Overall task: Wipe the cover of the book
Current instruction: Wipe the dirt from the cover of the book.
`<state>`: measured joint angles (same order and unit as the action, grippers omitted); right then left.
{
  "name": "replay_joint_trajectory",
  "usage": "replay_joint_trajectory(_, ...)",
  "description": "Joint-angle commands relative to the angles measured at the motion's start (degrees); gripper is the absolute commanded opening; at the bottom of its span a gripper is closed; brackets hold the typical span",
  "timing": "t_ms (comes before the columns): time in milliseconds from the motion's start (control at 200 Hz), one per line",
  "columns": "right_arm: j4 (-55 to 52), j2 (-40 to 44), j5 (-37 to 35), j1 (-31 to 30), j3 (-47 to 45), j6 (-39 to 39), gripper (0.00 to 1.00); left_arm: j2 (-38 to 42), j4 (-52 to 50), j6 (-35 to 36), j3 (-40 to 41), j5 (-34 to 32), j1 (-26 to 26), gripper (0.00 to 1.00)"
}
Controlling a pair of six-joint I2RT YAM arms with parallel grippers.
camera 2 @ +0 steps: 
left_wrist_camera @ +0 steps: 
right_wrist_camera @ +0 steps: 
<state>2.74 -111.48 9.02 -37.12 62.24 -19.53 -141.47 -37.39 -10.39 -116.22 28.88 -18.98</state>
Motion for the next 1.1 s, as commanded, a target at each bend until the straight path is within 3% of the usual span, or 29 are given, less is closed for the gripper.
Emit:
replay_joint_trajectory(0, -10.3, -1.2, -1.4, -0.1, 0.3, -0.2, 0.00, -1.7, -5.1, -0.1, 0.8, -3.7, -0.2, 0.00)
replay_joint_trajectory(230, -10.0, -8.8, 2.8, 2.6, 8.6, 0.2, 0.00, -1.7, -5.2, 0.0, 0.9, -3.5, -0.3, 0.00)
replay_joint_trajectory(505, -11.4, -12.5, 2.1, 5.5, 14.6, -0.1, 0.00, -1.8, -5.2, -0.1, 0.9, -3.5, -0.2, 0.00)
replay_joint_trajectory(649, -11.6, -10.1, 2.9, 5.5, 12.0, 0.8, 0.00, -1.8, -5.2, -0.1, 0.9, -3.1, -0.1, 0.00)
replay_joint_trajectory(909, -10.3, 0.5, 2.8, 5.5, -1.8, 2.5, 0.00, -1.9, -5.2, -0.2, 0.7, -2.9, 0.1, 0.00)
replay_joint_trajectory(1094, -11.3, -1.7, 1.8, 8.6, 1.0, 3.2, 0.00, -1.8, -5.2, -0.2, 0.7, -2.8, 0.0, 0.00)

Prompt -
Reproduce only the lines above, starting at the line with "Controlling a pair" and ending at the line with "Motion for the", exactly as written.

Output below -
Controlling a pair of six-joint I2RT YAM arms with parallel grippers.
camera 2 @ +0 steps: 
left_wrist_camera @ +0 steps: 
right_wrist_camera @ +0 steps: 
<state>2.74 -111.48 9.02 -37.12 62.24 -19.53 -141.47 -37.39 -10.39 -116.22 28.88 -18.98</state>
Motion for the next 1.1 s, as commanded, a target at each bend until the straight path is within 3% of the usual span, or 29 are given, less is closed for the gripper.

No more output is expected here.